Korean comfort women estimated at 5,000 at most
     Prof. Lee explained that unless comfort women were stationed at a battlefield front, their applications for quitting were mostly accepted. In the following explanation, he denied the theory that comfort women were sex slaves:
     “How should women at the comfort stations be defined? Many scholars have accepted the claim that they were sex slaves. A ground for the theory was that they lacked freedom of movement, were placed under confinement, were subjected to violence on a daily basis and were not given due rewards. However, a comprehensive analysis of multiple documents indicates that these descriptions are mostly groundless.”
     Prof. Lee also denied a theory giving the number of Korean comfort women at 200,000.
     “If there were 200,000 Korean comfort women, the total number of comfort women including Japanese and Chinese must have been several hundreds of thousands. Given the then number of Japanese troops at 2.5 million, the theory is ridiculous.”

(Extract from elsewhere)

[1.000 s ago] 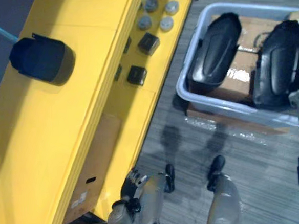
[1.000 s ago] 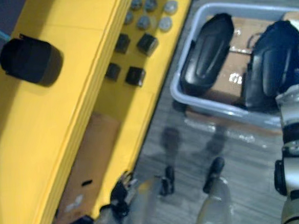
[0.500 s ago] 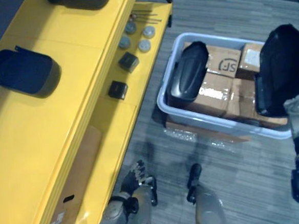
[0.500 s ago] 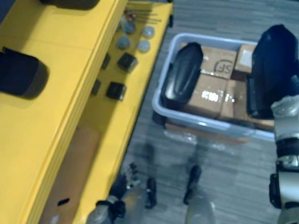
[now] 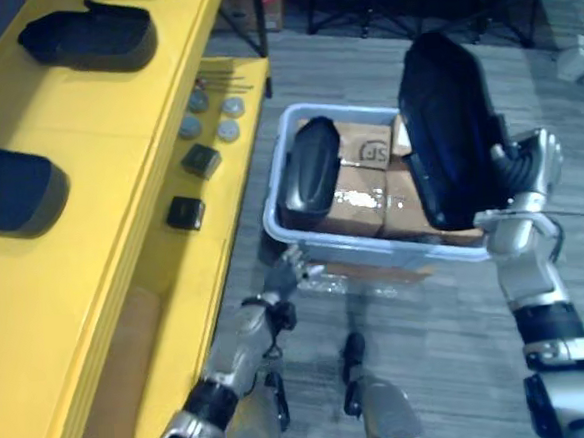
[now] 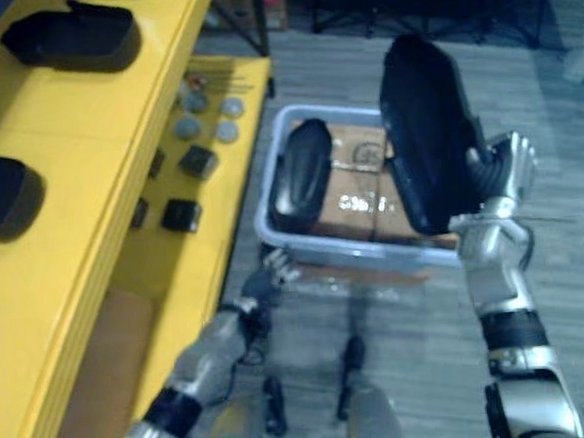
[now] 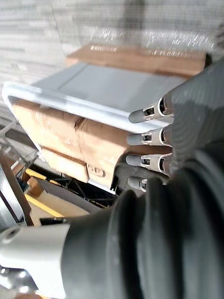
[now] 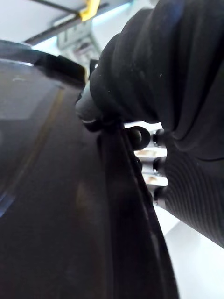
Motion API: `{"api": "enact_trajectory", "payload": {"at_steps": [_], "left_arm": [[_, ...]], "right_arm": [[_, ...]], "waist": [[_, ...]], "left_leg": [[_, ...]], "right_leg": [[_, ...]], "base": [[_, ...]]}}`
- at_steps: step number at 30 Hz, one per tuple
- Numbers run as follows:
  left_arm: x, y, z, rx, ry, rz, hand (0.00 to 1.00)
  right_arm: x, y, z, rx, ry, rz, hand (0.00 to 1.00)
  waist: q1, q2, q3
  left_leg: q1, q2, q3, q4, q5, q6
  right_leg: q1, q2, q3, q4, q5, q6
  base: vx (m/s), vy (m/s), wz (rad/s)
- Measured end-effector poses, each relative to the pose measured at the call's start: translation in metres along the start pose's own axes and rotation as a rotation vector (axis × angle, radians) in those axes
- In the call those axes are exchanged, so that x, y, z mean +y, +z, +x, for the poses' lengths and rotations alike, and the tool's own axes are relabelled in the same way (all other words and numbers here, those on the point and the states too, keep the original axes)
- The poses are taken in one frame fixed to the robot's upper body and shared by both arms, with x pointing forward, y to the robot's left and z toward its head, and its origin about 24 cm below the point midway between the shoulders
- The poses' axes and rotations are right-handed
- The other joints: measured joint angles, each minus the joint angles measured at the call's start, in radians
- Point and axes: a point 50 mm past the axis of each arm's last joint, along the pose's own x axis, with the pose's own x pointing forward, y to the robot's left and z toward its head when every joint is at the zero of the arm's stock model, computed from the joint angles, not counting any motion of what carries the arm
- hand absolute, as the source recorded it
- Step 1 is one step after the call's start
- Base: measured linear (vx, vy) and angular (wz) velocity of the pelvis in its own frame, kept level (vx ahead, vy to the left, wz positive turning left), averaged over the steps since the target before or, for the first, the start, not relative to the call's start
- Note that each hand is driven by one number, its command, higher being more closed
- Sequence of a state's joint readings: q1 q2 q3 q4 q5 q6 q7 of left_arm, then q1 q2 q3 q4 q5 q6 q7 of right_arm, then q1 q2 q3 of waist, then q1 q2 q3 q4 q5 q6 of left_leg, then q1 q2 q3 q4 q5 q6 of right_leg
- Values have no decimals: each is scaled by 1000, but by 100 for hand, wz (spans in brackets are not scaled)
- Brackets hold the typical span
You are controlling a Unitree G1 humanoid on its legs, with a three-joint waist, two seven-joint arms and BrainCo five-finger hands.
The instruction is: Walk over and take plastic housings, then place them on the shelf
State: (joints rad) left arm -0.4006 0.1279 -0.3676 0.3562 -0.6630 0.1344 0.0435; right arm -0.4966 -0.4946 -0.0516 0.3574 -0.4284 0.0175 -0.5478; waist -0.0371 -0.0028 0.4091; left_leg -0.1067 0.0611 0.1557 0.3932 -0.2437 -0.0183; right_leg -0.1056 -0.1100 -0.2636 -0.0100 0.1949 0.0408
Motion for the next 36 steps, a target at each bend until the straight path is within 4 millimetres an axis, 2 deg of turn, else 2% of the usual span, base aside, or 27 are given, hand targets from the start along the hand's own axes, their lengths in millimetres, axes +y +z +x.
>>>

     “Numbers must be given under strict standards. Given a breakdown of comfort women by race, the number of condoms provided in 1942 and the number of comfort women required by soldiers, the number of Korean comfort women can be reasonably estimated at some 5,000 at most.”

Tsutomu Nishioka is Planning Committee Member, Japan Institute for National Fundamentals, and Professor at Tokyo Christian University.